Les Doms, adhérent actif

Le Théâtre des Doms est adhérent du réseau. "Quand je suis arrivé dans ce Réseau et que j’ai découvert Avignon, il y a sept ans maintenant, les Doms ne faisait pas encore parti du "Cercle de Midi" ni du "Réseau Chaînon". Assez rapidement le bouche-à-oreille m’y a conduit. Déjà à cette époque la rumeur autour des Doms était très positive. De fil en aiguille on s’est rendu compte que le type de spectacles qui étaient présentés pouvait souvent correspondre à ce qu’on recherchait car leur programmation a cet aspect assez pluridisciplinaire qui nous intéresse", explique Kevin Douvillez.

Si les Doms n’achète pas de spectacles auprès du Réseau, il participe toutefois au repérage. Ainsi, Alain Cofino Gomez n’hésite pas à décrocher son téléphone pour informer Kevin Douvillez des pièces qu’il accueille qui pourraient l’intéresser.

Concernant "Home" – qui, avec "Tchaïka", sont les deux pièces présentées aux Doms qui m’intéresse vivement – la première personne à m’en avoir parlé est la directrice de la Manufacture, Emilie Audren. Elle m’a vivement incité à voir le spectacle. J’ai passé un petit coup de fil à Alain Cofino Gomez, il m’a confirmé que ce projet pourrait m’intéresser. Au Chaînon, on a cette conviction que nos salles doivent refléter les questionnements sociétaux. On a comme volonté et ambition de présenter des projets qui doivent prêter à la réflexion sur ce qui se passe dans le monde, donc forcément une pièce avec une thématique comme "Home" ça nous intéresse !

Kevin Douvillez tempère toutefois son propos : "J’arrêterai ma décision en mars, si à ce moment-là je me rends compte qu’on a trois pièces dont le sujet est la vieillesse, je réviserai ma copie. On essaie de ne programmer simultanément des oeuvres dont la thématique est identique, même si le traitement est différent."

De la même façon, Marion Lesort expliquait que les Doms fait attention à éviter de programmer des spectacles sur la même thématique "afin de ne pas créer de concurrence interne."

Les comédiens de "Home" : Carole Adolff, Tom Geels et Anaïs Aouat.
Les comédiens de "Home" : Carole Adolff, Tom Geels et Anaïs Aouat. © Dominique Houcmant Goldo

Le bouche-à-oreille, outil des programmateurs

Lors de cette édition du Festival, Kevin Douvillez a assisté à 54 représentations. Comment fait-il pour sélectionner les pièces qu’il va voir ?

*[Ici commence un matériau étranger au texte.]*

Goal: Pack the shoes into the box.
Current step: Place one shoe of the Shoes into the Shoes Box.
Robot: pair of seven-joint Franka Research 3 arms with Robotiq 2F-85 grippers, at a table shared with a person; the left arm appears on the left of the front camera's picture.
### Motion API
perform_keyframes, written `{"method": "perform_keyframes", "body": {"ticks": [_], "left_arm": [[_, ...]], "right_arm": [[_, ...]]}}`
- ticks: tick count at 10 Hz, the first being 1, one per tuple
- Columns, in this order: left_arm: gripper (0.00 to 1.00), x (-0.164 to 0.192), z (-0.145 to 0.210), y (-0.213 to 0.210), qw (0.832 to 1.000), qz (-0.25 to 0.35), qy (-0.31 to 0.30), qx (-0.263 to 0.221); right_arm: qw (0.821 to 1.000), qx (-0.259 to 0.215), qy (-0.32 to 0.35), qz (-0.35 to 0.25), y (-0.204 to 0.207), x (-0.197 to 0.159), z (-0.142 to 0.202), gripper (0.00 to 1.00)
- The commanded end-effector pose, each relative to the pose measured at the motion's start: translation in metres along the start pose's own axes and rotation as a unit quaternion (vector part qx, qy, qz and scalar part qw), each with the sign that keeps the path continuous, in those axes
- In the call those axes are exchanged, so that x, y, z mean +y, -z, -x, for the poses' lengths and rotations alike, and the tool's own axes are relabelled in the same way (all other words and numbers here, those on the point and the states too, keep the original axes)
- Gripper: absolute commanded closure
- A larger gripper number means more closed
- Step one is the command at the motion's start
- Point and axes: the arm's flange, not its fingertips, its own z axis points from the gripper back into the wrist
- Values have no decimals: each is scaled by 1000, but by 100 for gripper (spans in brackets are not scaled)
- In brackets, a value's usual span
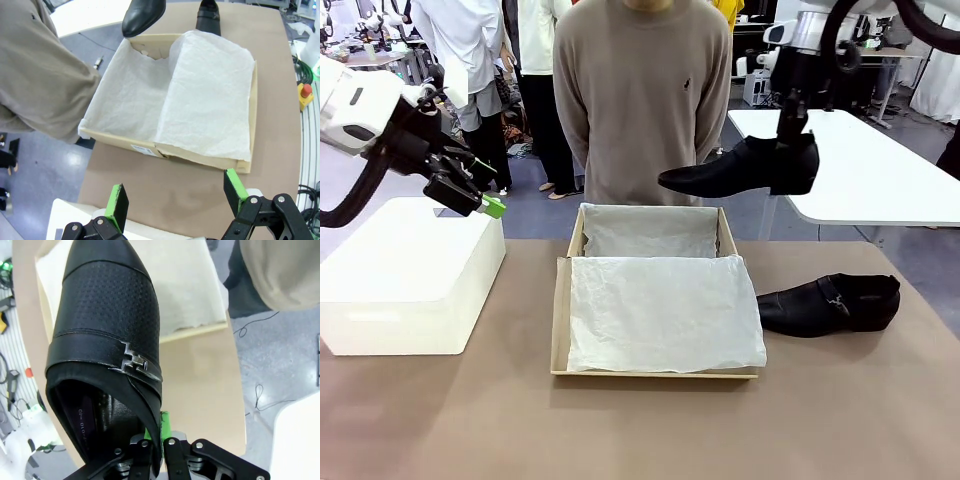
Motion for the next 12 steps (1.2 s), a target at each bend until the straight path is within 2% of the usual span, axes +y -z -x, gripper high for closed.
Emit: {"method": "perform_keyframes", "body": {"ticks": [1,4,6,12], "left_arm": [[0,3,1,1,1000,6,6,-10],[0,3,1,1,1000,6,6,-10],[0,3,1,1,1000,6,6,-10],[0,3,1,1,1000,6,6,-10]], "right_arm": [[1000,-23,6,2,1,-3,-28,100],[1000,-11,-4,-3,18,0,-58,100],[1000,-7,-20,-7,28,5,-49,100],[1000,-5,-18,-10,34,3,-49,100]]}}
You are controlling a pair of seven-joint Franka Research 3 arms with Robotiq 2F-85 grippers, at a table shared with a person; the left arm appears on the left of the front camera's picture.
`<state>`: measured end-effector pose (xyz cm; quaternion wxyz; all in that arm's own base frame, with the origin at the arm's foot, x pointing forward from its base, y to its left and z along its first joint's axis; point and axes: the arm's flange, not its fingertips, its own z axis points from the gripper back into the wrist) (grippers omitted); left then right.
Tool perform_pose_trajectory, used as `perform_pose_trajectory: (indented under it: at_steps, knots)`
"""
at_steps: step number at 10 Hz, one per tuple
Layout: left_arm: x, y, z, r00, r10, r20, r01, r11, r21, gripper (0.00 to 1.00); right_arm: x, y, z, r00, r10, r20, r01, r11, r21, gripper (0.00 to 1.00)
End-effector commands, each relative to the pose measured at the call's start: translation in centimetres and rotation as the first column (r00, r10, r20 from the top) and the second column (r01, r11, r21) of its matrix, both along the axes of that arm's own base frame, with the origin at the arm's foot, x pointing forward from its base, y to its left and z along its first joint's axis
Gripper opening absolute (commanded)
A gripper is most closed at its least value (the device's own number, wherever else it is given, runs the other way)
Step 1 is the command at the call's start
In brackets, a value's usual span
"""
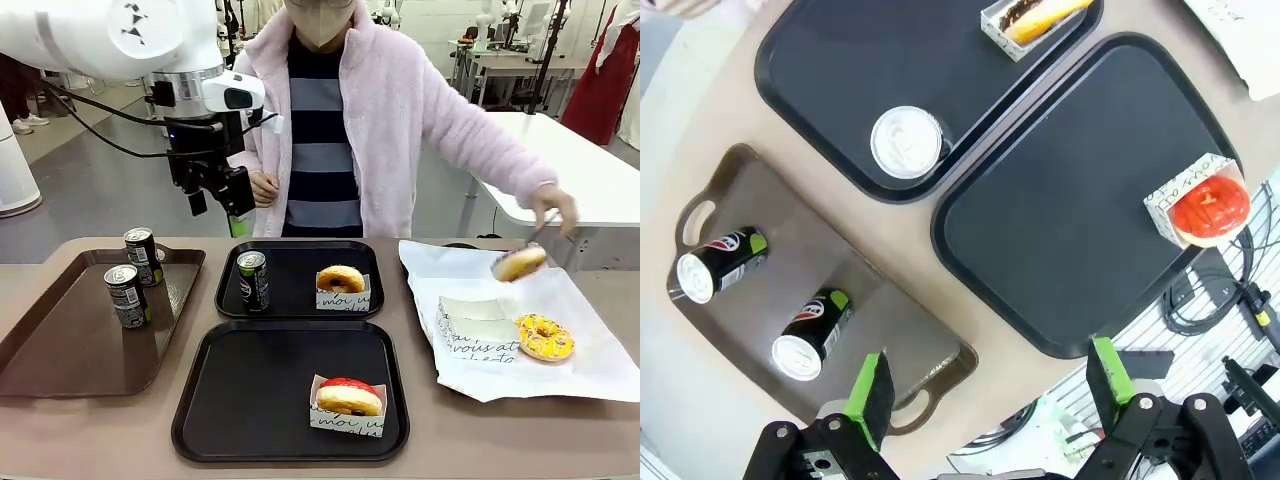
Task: Set up donuts and drinks on trays.
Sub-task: Pick up one Pepsi coke from the Handle tray and place it on the Flat Tray without a Pepsi coke.
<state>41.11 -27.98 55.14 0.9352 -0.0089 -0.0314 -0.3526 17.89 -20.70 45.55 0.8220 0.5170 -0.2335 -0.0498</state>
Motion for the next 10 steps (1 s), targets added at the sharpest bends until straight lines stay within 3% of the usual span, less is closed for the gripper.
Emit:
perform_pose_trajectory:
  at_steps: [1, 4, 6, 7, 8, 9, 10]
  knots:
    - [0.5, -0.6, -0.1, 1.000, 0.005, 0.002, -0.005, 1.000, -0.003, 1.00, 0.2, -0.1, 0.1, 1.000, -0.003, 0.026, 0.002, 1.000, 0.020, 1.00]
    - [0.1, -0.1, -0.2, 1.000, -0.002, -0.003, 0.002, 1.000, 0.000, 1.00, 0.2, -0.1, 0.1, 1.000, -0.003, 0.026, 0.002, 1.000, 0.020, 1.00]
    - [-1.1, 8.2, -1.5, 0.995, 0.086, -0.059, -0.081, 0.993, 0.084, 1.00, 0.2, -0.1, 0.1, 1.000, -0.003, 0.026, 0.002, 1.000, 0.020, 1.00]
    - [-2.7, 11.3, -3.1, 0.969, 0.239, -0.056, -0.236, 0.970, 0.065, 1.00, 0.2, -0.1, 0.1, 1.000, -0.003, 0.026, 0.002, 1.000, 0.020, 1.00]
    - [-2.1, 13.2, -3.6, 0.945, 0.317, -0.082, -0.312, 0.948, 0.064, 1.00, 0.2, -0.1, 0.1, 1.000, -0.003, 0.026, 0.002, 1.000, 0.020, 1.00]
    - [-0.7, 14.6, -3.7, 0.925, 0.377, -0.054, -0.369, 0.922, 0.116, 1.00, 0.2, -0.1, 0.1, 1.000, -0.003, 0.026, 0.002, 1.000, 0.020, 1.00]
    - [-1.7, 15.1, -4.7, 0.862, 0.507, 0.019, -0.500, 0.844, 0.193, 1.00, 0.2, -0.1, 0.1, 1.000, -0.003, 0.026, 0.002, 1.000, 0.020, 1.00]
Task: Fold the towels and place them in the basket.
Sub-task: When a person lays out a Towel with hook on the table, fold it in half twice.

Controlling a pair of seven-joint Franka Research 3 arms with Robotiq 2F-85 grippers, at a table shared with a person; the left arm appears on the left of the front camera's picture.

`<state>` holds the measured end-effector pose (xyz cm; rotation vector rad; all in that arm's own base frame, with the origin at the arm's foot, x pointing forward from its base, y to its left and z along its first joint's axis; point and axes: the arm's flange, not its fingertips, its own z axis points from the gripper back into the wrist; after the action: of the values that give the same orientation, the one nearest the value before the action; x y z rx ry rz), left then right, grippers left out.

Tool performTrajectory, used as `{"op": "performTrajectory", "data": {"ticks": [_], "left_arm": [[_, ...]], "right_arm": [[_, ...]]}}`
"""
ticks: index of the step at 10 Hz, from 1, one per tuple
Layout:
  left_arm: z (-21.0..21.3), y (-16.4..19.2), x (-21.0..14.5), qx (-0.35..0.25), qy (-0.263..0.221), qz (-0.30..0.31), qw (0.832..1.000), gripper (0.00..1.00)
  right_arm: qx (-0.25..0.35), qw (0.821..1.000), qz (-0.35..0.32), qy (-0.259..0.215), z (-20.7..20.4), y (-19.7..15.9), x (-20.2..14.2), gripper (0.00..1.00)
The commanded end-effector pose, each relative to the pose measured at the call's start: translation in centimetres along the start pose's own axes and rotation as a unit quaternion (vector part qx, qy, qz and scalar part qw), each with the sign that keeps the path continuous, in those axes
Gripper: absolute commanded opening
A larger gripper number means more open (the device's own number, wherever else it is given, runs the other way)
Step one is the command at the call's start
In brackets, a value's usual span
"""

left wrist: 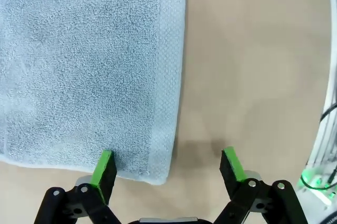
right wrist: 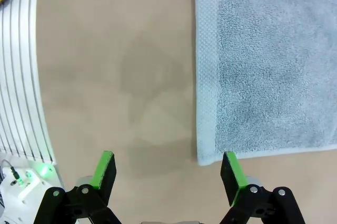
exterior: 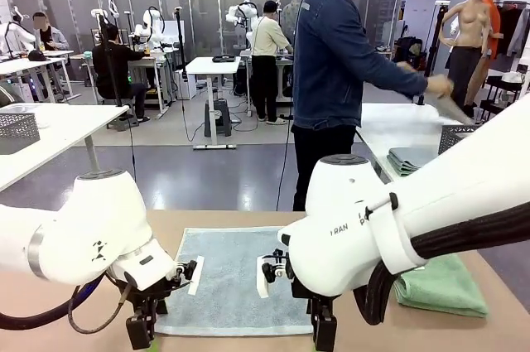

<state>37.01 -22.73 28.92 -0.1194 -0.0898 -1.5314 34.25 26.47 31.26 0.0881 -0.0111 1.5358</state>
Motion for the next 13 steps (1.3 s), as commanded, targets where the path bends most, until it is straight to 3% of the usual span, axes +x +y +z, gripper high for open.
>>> {"op": "performTrajectory", "data": {"ticks": [1,12,13], "left_arm": [[-0.1,-0.7,-0.2,0.03,0.01,0.004,0.999,1.0],[0.2,-1.3,-0.2,0.037,0.021,0.004,0.999,1.0],[0.2,-1.4,-0.2,0.036,0.02,0.003,0.999,0.7]], "right_arm": [[-0.01,1.0,-0.006,0.017,-0.6,-0.7,0.7,1.0],[-0.019,1.0,-0.013,0.021,-2.6,-3.8,0.1,1.0],[-0.015,1.0,-0.013,0.012,-2.6,-3.9,0.0,1.0]]}}
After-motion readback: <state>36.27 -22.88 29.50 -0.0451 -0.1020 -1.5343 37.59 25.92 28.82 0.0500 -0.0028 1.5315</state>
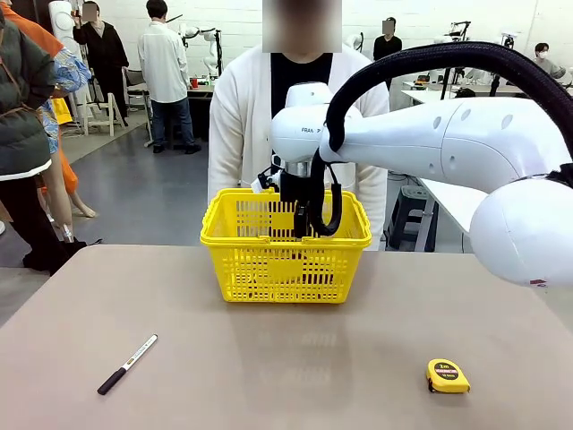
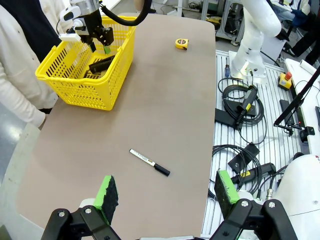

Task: Place the items the person wants into the basket.
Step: Pick up the item the person points to and place it in the Market Basket.

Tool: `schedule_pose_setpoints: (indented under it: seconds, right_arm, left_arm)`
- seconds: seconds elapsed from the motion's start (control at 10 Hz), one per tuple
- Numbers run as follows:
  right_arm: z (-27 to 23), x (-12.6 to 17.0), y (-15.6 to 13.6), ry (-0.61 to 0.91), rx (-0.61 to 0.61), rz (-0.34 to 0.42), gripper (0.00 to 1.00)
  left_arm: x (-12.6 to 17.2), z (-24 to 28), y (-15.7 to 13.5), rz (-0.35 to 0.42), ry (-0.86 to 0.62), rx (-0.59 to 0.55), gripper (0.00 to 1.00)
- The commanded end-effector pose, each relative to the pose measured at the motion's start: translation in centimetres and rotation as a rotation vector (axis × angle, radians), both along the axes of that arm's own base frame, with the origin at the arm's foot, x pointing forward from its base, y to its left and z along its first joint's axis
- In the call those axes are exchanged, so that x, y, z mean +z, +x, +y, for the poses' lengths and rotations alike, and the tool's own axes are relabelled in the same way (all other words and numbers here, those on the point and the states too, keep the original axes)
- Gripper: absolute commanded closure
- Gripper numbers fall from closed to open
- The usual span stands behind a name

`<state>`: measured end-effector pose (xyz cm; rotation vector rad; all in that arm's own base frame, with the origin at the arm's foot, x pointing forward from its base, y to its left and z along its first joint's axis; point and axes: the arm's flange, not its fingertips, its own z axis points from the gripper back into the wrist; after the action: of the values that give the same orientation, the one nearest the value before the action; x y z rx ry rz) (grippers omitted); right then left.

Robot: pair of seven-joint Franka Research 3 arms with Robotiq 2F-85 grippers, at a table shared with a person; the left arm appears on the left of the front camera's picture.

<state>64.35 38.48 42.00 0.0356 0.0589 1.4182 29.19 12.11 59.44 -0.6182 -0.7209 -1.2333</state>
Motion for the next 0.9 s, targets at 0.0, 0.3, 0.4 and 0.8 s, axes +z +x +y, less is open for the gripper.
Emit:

Je vais systématiquement voir des pièces aux Doms, à la Manufacture, au Train Bleu, au 11, à "l’Occitanie fait son cirque" sur l’île Piot, à la Maison pour l’Enfance (jeune public) et aux Hivernales (pour la danse). Avant toute chose je regarde la programmation de ces salles qui vont constituer mes priorités.

Le reste du repérage s’effectue grâce aux bouches à oreille. "Je recoupe les avis, quand j’ai plusieurs retours positifs sur un même spectacle, je fonce. D’une certaine façon, on est un peu dans la même position que les spectateurs qui font confiance à la rumeur pour décider de ce qu’ils vont voir, même si pour aborder Avignon on a besoin d’avoir un train d’avance ! Sur place on a un groupe What’s app d’une cinquantaine de structures sur lequel on échange nos coups de cœur."

Favoriser les rencontres

Les échanges entre programmateurs sont très importants. Si le Théâtre des Doms n’a pas la main mise dessus, il a compris qu’il est dans son intérêt de favoriser les rencontres entre professionnels. Lors des précédentes éditions, le restaurant des Doms – cette année fermé en raison du Covid – jouait ce rôle d’espace d’échange informel. En temps de Covid, le Théâtre organise des brunchs réservés aux pros, permettant de se rencontrer ainsi que d’avoir accès à des outils comme une connexion internet.

Quand on demande à Kevin Douvillez comment les Doms est perçu auprès du réseau, il répond : "C’est un point de ralliement. Le Réseau a un côté un peu familial, les Doms c’est un collègue, un adhérent !".